Вот продолжительная застольная беседа в остерии подходит к концу. «Профессор сказал, что сегодня в доме фюрера обшивают панелями лестницу. Жду не дождусь, когда увижу ее. Брюкнер, пошлите за машиной. Мы поедем туда немедленно. – Фюрер поворачивается ко мне. – Вы с нами?»
Когда мы подъезжаем к дому фюрера, Гитлер бросается на парадную лестницу. Он испытывает ее на спуск, с галереи до нижних ступенек. Затем снова поднимается наверх. В полном восторге он осматривает все здание и опять, изумив всех, демонстрирует доскональное знание самых мелких деталей. Удовлетворенный ходом работ и самим собой как вдохновителем и мотором стройки, он отправляется к следующей цели – жилищу своего фотографа в мюнхенском районе Богенхаузен.
В хорошую погоду кофе у Хоффманов подавали в маленьком – порядка ста восьмидесяти квадратных метров – садике, окруженном садами соседних вилл.

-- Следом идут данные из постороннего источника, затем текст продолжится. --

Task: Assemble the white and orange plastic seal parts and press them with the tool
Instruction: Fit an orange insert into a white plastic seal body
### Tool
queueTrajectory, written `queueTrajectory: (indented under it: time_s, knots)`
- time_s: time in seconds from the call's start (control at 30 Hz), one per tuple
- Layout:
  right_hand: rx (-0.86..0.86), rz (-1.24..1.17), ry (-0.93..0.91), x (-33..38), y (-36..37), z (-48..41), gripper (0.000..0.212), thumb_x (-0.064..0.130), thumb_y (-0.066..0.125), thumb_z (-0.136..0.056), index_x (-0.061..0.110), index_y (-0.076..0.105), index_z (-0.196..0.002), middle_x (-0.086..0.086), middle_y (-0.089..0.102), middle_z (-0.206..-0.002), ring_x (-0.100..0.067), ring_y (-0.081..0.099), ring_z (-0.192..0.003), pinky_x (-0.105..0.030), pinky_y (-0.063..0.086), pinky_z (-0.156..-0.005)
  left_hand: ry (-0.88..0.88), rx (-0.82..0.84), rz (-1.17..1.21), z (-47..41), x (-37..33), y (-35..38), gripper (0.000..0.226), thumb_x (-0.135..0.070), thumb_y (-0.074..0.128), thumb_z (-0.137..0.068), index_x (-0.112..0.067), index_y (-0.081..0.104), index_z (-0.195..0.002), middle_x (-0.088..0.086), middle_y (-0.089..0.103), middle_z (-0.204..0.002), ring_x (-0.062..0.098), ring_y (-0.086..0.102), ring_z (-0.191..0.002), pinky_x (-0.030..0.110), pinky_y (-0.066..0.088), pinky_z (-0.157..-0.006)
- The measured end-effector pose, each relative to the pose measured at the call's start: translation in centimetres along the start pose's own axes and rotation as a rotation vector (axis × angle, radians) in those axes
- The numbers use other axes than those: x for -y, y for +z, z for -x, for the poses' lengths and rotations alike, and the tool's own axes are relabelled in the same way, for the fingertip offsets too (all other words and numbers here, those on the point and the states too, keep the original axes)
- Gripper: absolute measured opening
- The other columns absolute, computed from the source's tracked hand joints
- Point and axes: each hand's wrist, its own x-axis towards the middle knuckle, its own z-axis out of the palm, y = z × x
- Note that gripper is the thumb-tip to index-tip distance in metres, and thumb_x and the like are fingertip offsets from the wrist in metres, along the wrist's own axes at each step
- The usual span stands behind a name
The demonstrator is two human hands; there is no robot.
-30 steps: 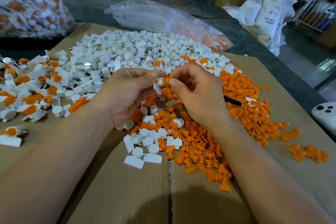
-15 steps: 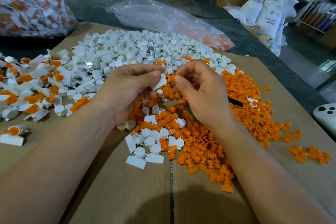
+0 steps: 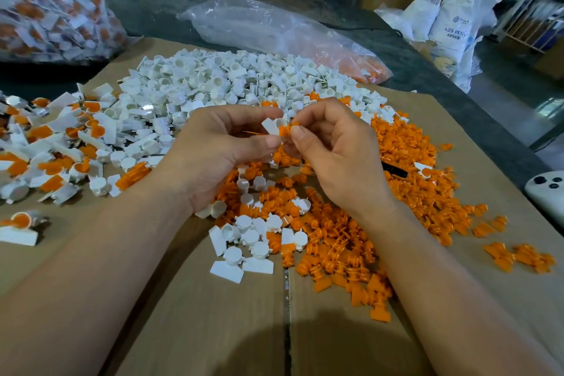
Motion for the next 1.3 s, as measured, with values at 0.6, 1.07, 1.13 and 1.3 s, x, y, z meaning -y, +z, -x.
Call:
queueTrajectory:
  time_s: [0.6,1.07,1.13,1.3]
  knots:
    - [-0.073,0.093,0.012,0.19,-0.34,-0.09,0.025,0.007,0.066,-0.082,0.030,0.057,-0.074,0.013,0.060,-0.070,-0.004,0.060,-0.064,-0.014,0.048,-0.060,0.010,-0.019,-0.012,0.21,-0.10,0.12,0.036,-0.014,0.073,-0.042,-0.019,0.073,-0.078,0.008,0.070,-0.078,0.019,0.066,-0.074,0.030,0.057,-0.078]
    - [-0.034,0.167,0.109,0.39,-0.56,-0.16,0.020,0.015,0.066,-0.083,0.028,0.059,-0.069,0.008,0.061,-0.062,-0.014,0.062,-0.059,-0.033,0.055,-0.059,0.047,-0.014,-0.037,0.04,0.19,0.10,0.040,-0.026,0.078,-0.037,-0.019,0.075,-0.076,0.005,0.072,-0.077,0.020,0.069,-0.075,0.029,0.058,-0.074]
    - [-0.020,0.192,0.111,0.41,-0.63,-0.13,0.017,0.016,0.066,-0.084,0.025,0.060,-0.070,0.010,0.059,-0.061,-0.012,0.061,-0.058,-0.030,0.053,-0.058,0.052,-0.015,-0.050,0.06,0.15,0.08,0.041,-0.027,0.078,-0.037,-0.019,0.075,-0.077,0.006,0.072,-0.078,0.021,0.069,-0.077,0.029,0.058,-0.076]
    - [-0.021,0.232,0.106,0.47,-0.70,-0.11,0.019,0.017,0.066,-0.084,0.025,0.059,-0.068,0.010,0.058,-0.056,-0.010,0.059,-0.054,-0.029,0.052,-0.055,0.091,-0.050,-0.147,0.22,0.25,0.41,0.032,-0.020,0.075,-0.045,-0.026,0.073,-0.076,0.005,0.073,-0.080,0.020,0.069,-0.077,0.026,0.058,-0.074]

Гитлер обычно отказывался от торта, однако не удерживался и, нахваливая фрау Хоффман, разрешал положить кусочек на свою тарелку. Когда припекало солнце, фюрер и рейхсканцлер иногда позволял себе скинуть пиджак и, оставшись в рубашке с короткими рукавами, растянуться на травке. У Хоффманов он чувствовал себя как дома; однажды даже послал за томиком Людвига Томы и зачитал вслух отрывок.

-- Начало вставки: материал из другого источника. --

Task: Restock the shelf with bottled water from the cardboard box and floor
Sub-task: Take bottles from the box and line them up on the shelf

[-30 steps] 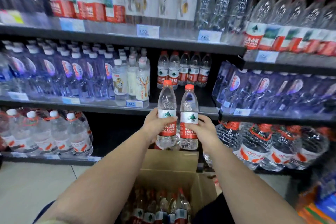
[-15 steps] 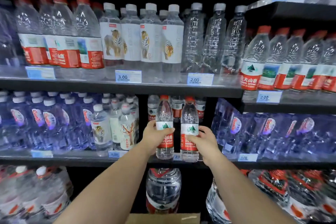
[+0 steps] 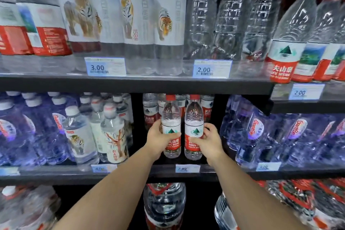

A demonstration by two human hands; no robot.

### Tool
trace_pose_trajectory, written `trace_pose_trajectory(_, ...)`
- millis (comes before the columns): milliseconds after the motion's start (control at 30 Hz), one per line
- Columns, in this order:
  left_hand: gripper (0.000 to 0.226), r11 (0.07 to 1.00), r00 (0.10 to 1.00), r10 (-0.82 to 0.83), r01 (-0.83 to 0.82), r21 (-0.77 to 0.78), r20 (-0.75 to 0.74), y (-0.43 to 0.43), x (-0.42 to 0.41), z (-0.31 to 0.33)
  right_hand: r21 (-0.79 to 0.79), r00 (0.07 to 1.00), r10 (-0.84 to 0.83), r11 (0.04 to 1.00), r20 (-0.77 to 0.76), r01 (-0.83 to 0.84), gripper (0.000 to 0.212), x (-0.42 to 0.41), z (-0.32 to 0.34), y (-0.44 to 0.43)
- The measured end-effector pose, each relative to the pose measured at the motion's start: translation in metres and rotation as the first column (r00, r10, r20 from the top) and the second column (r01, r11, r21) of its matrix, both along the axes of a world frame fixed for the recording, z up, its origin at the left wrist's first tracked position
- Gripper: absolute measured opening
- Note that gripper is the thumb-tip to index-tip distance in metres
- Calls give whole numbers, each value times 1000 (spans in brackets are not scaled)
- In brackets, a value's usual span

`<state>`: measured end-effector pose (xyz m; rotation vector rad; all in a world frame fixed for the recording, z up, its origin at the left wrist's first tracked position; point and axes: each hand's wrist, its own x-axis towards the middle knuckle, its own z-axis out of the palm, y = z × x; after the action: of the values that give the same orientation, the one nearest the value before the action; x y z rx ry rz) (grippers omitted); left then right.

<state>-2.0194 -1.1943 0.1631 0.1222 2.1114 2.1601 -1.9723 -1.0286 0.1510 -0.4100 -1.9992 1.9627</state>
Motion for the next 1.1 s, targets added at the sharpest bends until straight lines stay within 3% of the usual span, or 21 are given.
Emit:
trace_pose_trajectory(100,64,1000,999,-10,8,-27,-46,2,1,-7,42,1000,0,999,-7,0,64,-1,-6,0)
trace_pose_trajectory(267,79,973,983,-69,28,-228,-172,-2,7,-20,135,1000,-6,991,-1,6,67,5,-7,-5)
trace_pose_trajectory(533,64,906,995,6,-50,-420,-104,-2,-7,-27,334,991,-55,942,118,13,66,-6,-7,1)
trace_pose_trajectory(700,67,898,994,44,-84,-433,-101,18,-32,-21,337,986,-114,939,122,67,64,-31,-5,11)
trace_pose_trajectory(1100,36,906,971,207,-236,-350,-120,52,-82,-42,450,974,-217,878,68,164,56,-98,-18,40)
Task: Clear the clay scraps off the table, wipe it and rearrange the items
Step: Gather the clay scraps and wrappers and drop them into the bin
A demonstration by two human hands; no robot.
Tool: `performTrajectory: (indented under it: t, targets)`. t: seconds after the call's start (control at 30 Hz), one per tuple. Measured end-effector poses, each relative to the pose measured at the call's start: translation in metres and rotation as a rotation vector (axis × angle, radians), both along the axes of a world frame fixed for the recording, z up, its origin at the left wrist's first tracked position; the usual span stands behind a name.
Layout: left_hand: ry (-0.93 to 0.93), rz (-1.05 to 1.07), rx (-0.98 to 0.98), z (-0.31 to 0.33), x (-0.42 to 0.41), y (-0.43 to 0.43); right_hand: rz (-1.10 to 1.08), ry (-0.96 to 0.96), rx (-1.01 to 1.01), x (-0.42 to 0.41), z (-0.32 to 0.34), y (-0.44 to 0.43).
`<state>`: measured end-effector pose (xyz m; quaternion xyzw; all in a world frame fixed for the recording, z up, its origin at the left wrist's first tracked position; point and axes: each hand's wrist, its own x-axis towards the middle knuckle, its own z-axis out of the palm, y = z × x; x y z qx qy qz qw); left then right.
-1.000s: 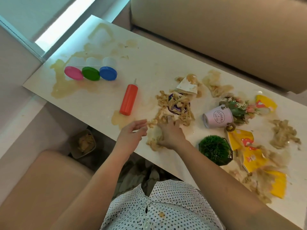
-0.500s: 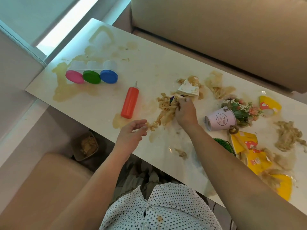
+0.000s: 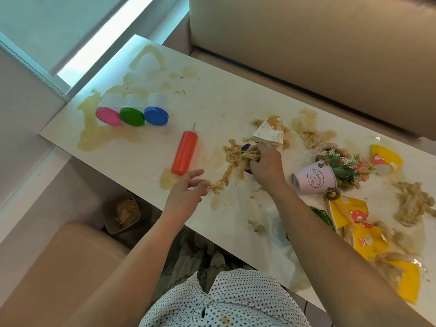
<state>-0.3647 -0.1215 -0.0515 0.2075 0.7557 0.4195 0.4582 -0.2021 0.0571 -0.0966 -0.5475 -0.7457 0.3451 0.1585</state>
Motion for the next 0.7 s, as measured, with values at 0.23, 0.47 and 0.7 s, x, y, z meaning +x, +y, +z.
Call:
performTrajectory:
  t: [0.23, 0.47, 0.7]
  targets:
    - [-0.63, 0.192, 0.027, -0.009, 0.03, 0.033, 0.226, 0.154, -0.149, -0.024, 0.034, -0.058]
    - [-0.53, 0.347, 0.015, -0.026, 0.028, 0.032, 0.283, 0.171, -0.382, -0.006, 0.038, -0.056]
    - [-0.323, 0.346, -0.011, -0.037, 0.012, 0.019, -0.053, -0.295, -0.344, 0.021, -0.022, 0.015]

С особенным нетерпением Гитлер ждал, когда фотограф покажет ему картины, привезенные специально для фюрера. Сначала я был потрясен тем, что Хоффман показывал Гитлеру, и тем, что тот одобрял. Позже я привык к художественному вкусу Гитлера, хотя сам продолжал коллекционировать пейзажи ранних романтиков: Роттмана, Фриза или Кобелла.
Одним из любимых художников как Гитлера, так и Хоффмана был Эдуард Грюцнер, чьи картины с хмельными монахами едва ли были приемлемыми для трезвенника вроде Гитлера. Однако Гитлер рассматривал эти произведения исключительно с «художнической» точки зрения: «Неужели эта картина стоит всего пять тысяч марок? – удивлялся он, хотя рыночная цена была не более двух тысяч. – Да это же просто даром! Посмотрите на эти детали. Грюцнера сильно недооценивают». Следующее произведение Грюцнера стоило ему гораздо больше. «Просто его еще не открыли. Рембрандта тоже не признавали даже через многие десятилетия после его смерти и раздавали его картины практически даром. Поверьте мне, этот Грюцнер когда-нибудь будет стоить не меньше Рембрандта. Сам Рембрандт не смог бы нарисовать лучше».

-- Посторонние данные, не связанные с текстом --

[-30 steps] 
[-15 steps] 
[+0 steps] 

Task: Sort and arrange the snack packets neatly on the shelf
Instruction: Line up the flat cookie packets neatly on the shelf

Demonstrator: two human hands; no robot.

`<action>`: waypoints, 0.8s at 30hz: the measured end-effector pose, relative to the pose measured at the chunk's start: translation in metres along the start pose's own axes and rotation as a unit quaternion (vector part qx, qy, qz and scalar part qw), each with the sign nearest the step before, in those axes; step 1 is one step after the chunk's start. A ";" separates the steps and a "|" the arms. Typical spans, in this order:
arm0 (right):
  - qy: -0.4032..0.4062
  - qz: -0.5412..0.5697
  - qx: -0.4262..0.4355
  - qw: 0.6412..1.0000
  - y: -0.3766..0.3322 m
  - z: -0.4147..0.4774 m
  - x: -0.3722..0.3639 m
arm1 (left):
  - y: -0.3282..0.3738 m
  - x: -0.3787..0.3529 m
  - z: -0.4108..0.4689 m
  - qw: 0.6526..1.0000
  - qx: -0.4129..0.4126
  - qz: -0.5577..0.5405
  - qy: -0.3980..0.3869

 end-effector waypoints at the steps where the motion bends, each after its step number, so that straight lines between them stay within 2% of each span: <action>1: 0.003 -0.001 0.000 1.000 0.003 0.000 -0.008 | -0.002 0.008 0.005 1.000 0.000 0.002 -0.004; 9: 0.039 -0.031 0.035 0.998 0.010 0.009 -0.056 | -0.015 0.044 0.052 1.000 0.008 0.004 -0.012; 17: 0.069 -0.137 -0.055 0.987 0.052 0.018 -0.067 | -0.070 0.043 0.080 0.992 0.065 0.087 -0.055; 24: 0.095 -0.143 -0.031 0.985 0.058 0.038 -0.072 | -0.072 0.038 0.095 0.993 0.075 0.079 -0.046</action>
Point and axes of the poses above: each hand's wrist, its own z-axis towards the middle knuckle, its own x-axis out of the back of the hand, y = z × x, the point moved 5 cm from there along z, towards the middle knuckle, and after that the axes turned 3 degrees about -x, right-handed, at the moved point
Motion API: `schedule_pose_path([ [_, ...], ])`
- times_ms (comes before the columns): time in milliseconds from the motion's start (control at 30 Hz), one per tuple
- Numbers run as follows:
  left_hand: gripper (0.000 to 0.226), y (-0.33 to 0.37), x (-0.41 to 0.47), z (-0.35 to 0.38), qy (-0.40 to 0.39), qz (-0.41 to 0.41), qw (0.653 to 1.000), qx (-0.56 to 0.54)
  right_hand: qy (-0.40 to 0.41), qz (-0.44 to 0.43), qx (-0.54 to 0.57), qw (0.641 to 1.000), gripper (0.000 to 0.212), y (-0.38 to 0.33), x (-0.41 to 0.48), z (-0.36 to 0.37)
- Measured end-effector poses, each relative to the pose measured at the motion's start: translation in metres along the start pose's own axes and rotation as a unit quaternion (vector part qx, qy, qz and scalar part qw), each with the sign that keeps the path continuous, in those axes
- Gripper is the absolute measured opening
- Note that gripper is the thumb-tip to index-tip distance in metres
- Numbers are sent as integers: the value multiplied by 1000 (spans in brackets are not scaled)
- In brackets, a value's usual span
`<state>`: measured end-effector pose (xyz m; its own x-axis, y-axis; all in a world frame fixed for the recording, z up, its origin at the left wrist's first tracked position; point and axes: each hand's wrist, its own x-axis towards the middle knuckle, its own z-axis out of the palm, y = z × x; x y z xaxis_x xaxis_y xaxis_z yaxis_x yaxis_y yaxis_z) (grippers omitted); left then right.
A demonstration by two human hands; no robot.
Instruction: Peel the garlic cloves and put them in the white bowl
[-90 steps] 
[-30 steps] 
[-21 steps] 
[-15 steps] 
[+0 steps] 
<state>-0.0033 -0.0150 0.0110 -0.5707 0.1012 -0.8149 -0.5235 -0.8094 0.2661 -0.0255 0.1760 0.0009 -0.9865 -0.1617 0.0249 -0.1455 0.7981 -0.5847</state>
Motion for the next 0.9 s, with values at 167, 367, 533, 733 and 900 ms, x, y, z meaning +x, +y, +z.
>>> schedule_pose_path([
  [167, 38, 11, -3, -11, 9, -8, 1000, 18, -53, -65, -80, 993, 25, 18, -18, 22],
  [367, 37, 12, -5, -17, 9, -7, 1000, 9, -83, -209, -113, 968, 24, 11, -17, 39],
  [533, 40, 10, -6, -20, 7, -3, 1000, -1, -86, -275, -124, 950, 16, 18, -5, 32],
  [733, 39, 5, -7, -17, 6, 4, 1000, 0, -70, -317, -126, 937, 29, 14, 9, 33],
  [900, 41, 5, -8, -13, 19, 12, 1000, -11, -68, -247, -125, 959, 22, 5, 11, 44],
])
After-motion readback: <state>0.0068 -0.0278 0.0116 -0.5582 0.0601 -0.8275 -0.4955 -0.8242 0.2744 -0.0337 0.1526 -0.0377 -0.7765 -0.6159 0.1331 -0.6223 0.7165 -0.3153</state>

Конец XIX века Гитлер считал величайшей культурной эпохой в истории человечества, а если это до сих пор не признали, говорил он, то лишь потому, что прошло еще мало времени. Однако его восторги не касались импрессионизма; его напористому подходу к искусству вполне соответствовал натурализм какого-нибудь Лейбля или Томы. Превыше всех он ценил Макарта и хорошо относился к Шпицвегу. В данном случае я вполне мог понять его чувства, хотя он восхищался не столько дерзкой и выразительной манерой письма, сколько обилием бытовых подробностей ограниченного, обывательского мирка и мягким юмором, с которым Шпицвег подсмеивался над провинциальным Мюнхеном своего времени.
Позже, к ужасу фотографа, обнаружилось, что этой тягой к Шпицвегу воспользовался фальсификатор. Гитлер встревожился, не зная, какой из его Шпицвегов подлинный, но быстро подавил все сомнения и не без ехидства заявил: «Знаете, некоторые из Шпицвегов, которые висят у Хоффмана, – фальшивки. Я могу определить это с первого взгляда. Но давайте не будем лишать его удовольствия». Последнюю фразу он произнес с баварской интонацией, к которой часто прибегал, находясь в Мюнхене.
Гитлер любил посещать «Чайную Карлтона» – претендующее на роскошь заведение с мебелью под старину и люстрами из поддельного хрусталя. Там ему нравилось, так как никто его не тревожил, не осыпал аплодисментами и не просил автограф, как обычно случалось в Мюнхене.
Часто мне звонили поздно вечером из квартиры Гитлера: «Фюрер собирается в «Кафе Хека» и просит вас подъехать». Мне приходилось вылезать из постели, и раньше двух-трех часов ночи я не возвращался.
Иногда Гитлер извинялся: «В дни борьбы у меня сложилась привычка бодрствовать допоздна. После съездов я часто сиживал со старыми борцами, к тому же, произнося речи, приходил в такое волнение, что до утра не мог заснуть».